*AIM OF THE EXERCISE*: Somewhere below are a line with "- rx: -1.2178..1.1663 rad" and a later line with "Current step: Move". Output exactly those lines and all lines between them.

*RECORDS SHOWN*:
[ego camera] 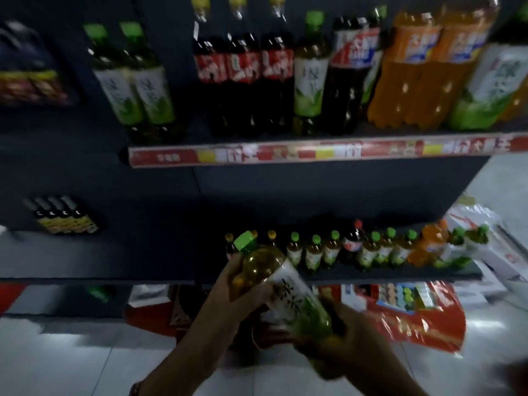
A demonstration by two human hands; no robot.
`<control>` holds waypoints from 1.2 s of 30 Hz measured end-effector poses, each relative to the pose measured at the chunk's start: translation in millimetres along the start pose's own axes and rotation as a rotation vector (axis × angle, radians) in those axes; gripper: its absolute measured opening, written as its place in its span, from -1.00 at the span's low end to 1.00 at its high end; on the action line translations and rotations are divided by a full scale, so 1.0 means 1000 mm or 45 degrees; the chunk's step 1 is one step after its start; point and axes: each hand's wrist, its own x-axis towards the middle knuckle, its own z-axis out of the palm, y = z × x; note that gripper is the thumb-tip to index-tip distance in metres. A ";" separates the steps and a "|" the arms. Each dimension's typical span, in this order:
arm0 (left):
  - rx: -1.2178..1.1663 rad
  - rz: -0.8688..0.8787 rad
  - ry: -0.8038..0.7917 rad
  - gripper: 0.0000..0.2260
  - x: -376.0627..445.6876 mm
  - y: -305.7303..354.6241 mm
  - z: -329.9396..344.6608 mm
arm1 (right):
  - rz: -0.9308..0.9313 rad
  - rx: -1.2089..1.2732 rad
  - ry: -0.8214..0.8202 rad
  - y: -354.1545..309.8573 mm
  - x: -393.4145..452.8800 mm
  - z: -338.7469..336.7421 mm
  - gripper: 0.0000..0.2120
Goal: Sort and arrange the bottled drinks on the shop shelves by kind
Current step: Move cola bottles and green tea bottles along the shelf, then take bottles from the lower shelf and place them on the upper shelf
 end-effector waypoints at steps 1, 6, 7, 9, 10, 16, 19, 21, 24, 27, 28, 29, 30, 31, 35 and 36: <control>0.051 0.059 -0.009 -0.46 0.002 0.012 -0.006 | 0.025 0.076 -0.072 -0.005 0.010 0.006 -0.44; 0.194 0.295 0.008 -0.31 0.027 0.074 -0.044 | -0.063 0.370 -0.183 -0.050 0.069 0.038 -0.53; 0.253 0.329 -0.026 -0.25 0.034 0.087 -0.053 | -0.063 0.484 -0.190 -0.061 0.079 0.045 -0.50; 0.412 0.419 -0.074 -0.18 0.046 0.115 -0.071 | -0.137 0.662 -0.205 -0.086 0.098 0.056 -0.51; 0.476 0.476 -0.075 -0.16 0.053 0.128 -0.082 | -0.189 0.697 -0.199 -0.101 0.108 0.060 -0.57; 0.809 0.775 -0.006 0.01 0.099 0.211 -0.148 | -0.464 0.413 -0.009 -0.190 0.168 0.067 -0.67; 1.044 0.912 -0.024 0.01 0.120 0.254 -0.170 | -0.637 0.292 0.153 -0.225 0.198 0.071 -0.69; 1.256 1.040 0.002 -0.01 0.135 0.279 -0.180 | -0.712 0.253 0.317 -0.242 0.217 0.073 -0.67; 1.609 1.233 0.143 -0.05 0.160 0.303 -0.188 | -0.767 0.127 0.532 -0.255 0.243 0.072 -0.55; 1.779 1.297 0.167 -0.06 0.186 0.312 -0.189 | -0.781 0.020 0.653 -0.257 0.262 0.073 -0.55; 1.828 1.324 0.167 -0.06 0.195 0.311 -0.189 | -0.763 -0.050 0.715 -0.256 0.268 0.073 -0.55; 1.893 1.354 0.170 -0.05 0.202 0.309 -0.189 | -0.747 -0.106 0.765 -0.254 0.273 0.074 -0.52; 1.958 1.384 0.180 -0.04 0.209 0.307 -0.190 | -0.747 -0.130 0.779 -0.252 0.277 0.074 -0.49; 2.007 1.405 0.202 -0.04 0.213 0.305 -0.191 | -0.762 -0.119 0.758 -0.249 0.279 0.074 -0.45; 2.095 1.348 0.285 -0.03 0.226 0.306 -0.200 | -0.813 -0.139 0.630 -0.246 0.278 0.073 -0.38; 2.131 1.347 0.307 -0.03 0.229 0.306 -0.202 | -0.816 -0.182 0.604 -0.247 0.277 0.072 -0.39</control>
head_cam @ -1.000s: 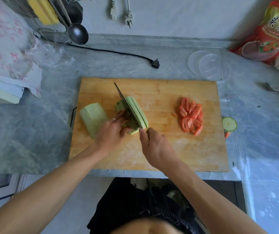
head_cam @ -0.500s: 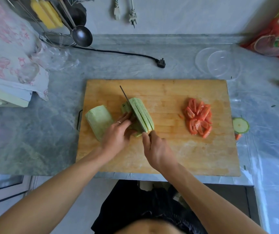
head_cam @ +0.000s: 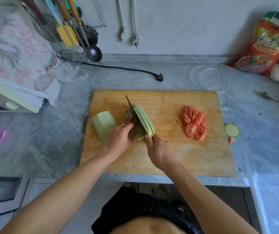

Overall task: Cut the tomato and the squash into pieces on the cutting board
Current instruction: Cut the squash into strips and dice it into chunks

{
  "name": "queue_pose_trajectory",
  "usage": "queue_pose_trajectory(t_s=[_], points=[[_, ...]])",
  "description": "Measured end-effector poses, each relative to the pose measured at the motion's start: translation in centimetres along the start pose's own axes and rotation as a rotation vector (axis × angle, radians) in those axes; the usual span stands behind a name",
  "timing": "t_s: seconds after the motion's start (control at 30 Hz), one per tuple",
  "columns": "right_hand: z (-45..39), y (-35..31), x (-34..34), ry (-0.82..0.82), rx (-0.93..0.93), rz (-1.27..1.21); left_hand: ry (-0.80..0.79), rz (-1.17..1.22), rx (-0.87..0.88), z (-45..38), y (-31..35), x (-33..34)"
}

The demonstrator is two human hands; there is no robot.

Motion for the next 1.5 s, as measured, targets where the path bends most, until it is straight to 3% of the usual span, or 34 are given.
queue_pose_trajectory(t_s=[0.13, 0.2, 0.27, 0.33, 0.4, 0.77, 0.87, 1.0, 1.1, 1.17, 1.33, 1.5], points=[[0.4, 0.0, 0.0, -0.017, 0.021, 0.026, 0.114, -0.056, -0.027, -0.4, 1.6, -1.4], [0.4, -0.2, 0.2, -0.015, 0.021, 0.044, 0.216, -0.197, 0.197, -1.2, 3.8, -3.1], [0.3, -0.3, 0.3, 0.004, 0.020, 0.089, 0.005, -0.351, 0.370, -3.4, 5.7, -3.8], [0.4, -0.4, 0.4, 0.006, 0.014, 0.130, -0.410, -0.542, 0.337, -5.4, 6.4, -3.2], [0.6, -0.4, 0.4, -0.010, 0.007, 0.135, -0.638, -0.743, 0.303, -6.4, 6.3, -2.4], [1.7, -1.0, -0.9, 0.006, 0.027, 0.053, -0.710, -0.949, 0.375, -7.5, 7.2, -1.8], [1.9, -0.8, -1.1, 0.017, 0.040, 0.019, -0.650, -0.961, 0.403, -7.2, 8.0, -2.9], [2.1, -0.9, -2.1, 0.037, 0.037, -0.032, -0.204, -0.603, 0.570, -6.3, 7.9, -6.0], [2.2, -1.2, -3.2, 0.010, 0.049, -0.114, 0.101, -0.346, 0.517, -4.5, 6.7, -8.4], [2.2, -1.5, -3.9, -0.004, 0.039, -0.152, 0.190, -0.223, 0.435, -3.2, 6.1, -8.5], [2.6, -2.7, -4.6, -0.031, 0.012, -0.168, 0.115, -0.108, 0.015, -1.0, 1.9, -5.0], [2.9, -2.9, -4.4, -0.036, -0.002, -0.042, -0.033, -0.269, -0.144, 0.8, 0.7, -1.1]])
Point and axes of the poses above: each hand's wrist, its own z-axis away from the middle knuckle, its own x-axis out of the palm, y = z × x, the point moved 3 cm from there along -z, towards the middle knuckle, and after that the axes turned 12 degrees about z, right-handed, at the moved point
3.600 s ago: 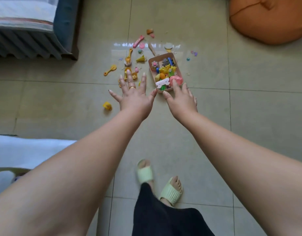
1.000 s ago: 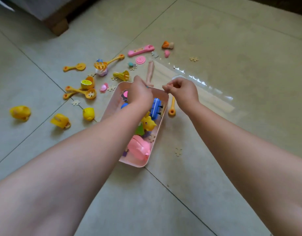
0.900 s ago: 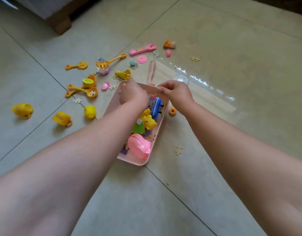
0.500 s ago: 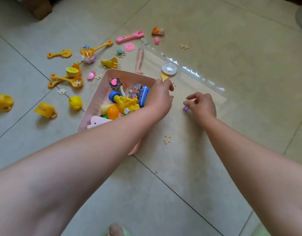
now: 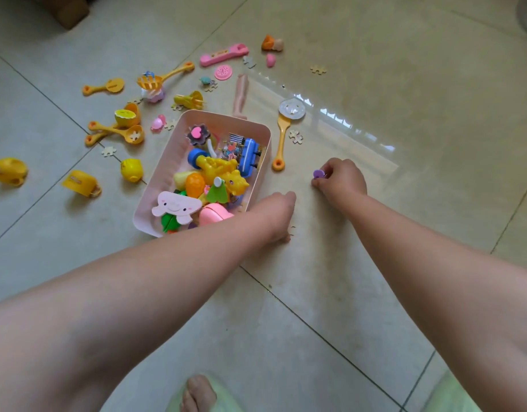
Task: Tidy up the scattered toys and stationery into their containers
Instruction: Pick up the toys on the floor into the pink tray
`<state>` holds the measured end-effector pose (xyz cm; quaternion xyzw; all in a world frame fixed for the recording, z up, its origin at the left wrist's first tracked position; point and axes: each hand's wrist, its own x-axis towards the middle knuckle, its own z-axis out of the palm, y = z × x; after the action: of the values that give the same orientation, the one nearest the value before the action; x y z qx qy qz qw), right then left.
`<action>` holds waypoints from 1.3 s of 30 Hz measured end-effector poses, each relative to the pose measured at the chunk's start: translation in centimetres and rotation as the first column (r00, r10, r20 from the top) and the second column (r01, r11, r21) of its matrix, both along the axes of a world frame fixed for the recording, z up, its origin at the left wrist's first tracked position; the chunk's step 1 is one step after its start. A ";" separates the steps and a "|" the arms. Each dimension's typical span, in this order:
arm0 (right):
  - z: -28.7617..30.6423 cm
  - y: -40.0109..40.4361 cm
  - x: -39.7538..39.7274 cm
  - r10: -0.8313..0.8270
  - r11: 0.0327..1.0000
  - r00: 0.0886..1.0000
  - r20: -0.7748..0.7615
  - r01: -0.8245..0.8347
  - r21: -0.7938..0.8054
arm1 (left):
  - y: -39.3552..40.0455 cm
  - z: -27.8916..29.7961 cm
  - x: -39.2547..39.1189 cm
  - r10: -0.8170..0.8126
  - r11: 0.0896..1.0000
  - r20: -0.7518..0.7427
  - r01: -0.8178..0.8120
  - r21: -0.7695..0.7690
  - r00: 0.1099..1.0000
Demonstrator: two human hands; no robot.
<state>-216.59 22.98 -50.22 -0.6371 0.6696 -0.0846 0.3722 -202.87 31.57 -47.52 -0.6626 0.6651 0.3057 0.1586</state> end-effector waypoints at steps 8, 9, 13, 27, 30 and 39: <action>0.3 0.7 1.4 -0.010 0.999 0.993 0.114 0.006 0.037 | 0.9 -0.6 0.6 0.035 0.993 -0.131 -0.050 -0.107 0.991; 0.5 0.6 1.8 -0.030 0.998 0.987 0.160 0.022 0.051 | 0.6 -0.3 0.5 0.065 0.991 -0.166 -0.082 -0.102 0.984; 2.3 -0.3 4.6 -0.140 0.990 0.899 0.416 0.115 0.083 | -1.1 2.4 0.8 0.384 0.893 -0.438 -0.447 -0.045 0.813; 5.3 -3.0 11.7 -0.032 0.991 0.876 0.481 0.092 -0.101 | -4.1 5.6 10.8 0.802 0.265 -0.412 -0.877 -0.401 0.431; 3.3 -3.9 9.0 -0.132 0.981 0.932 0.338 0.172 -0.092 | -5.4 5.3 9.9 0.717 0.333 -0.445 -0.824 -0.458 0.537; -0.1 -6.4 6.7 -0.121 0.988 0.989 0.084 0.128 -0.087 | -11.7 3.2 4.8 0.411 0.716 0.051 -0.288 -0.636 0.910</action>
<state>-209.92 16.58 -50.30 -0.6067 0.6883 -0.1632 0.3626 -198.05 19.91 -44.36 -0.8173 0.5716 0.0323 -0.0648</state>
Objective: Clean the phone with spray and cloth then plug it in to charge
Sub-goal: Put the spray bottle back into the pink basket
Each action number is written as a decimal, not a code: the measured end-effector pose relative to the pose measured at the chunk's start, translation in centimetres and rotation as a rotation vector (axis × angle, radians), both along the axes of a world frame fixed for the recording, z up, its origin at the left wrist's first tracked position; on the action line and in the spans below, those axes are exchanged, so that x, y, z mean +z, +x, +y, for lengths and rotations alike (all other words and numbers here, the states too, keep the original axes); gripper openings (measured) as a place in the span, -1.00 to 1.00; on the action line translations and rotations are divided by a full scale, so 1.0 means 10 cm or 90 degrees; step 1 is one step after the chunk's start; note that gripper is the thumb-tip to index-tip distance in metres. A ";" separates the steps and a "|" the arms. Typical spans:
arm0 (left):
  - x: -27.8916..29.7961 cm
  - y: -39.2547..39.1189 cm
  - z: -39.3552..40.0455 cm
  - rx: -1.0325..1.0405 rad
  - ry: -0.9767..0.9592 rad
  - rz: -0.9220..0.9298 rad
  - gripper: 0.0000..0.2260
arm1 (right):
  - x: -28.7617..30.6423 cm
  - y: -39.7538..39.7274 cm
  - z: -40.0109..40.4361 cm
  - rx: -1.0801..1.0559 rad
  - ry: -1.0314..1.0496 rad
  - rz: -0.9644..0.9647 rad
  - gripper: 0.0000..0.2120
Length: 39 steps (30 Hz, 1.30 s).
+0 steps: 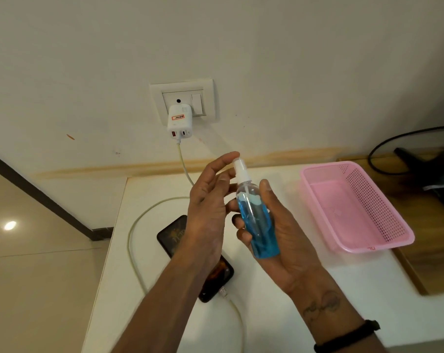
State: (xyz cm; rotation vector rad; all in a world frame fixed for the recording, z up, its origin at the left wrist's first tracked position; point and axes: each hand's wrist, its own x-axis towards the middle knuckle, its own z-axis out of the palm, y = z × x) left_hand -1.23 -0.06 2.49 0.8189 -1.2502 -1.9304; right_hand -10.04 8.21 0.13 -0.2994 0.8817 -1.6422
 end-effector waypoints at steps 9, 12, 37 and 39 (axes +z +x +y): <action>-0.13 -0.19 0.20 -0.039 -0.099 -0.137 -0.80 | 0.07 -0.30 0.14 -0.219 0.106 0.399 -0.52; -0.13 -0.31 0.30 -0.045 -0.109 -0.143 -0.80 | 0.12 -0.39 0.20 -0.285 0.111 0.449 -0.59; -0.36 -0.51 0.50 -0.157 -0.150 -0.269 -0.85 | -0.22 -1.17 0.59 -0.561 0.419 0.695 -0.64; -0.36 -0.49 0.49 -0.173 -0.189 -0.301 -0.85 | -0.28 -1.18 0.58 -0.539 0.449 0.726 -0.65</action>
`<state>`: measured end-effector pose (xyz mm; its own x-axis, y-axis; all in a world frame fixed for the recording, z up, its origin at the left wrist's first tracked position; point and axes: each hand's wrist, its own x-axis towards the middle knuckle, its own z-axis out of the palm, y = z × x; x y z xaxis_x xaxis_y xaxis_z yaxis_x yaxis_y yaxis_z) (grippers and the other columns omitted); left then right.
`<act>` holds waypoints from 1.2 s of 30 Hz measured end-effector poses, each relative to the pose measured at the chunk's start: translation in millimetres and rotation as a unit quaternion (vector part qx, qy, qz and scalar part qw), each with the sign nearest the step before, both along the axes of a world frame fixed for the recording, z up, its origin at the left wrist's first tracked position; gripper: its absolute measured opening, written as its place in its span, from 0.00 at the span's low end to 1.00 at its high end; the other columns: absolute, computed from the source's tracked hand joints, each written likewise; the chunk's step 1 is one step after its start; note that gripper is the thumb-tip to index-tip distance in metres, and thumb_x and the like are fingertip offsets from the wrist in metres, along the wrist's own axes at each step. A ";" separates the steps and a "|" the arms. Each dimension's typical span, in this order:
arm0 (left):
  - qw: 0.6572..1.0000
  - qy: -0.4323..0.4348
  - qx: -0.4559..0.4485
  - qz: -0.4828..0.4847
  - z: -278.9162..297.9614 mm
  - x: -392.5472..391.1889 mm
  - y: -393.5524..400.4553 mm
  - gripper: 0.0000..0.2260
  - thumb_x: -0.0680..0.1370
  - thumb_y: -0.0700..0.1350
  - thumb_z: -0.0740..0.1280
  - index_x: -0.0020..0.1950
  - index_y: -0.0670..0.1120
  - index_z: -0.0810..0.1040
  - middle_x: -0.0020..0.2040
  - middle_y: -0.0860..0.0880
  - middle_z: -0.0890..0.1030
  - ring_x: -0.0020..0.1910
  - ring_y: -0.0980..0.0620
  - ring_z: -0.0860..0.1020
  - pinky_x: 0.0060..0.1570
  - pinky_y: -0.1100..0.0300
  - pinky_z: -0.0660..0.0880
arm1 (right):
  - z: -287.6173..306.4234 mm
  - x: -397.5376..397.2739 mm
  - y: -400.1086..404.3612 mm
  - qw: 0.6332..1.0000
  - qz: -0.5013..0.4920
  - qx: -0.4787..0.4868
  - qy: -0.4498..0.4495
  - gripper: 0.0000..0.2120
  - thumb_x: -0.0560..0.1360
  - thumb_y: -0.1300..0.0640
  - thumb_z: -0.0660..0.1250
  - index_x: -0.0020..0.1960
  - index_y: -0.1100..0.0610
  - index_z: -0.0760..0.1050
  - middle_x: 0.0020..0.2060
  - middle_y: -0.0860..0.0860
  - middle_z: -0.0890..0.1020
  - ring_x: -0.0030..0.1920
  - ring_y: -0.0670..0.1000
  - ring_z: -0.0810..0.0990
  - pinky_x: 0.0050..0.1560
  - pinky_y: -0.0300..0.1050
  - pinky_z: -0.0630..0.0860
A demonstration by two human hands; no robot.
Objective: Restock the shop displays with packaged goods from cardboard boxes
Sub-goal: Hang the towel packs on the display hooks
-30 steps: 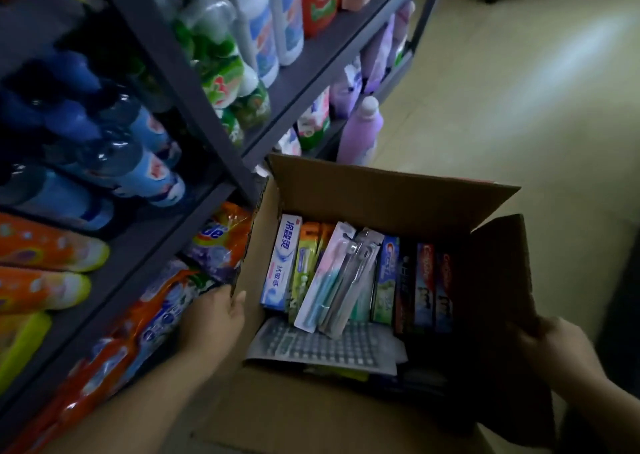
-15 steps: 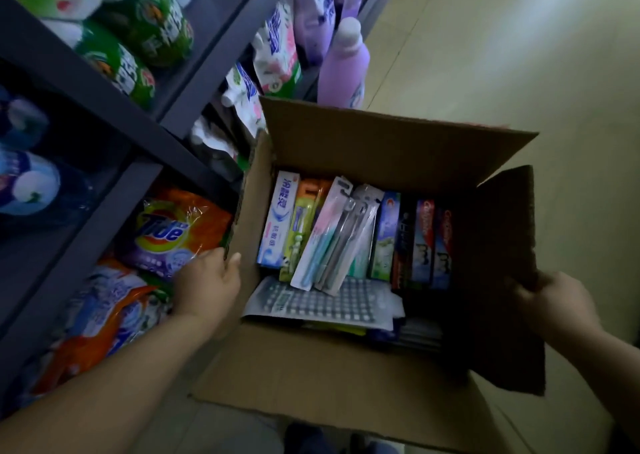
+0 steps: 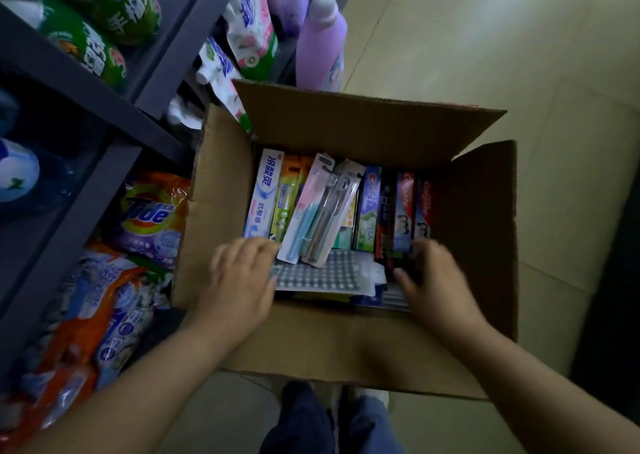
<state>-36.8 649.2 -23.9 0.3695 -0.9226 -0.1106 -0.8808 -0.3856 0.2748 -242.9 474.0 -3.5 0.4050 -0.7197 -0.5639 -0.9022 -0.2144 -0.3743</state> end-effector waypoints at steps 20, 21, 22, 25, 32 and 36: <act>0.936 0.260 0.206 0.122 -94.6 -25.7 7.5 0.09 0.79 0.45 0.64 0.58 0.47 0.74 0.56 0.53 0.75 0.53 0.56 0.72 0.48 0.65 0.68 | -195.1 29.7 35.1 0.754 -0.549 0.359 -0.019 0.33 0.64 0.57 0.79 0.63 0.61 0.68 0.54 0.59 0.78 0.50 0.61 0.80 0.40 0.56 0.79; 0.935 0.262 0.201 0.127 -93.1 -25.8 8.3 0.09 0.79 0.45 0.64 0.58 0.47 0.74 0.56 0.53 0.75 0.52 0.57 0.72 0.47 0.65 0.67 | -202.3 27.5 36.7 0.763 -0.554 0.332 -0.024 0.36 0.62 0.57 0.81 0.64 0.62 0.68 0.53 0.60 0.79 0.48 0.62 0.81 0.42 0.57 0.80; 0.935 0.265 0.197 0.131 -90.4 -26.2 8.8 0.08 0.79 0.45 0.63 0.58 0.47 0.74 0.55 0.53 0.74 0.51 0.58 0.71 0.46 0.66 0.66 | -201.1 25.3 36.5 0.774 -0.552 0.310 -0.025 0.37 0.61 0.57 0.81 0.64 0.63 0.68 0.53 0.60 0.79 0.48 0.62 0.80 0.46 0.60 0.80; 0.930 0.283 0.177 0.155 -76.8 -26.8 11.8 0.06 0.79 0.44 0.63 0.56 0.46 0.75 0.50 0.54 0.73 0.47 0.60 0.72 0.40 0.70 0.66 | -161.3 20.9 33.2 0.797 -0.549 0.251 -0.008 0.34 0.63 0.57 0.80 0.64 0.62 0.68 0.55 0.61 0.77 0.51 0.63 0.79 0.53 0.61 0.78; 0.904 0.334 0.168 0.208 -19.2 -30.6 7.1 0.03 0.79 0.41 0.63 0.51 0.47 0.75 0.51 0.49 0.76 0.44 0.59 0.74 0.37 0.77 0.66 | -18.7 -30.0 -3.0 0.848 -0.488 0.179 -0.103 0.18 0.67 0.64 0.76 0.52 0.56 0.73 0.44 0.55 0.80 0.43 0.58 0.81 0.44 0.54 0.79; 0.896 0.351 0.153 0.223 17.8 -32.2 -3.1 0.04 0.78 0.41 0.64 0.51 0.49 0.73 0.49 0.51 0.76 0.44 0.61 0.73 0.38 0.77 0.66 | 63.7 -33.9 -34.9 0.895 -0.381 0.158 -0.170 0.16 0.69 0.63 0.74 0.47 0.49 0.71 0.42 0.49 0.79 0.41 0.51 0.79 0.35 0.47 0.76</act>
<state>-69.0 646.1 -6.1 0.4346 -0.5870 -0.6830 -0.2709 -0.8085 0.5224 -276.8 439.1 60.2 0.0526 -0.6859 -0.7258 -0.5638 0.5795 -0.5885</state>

*TASK ANSWER*:
  - rx: -1.2178..1.1663 rad
  - rz: -0.8688..0.8787 rad
  - ry: -0.8038..0.7917 rad
  - gripper: 0.0000..0.2260
  - x: -376.0627..445.6876 mm
  - y: -305.7303..354.6241 mm
  - z: -329.9396..344.6608 mm
arm1 (right):
  - rz: -0.9308..0.9313 rad
  - rx: -1.2089..1.2732 rad
  - ry: -0.8214..0.8202 rad
  - y: -354.1545..309.8573 mm
  - x: -393.4145..452.8800 mm
  - z: -338.7469..336.7421 mm
  - gripper: 0.0000..0.2120
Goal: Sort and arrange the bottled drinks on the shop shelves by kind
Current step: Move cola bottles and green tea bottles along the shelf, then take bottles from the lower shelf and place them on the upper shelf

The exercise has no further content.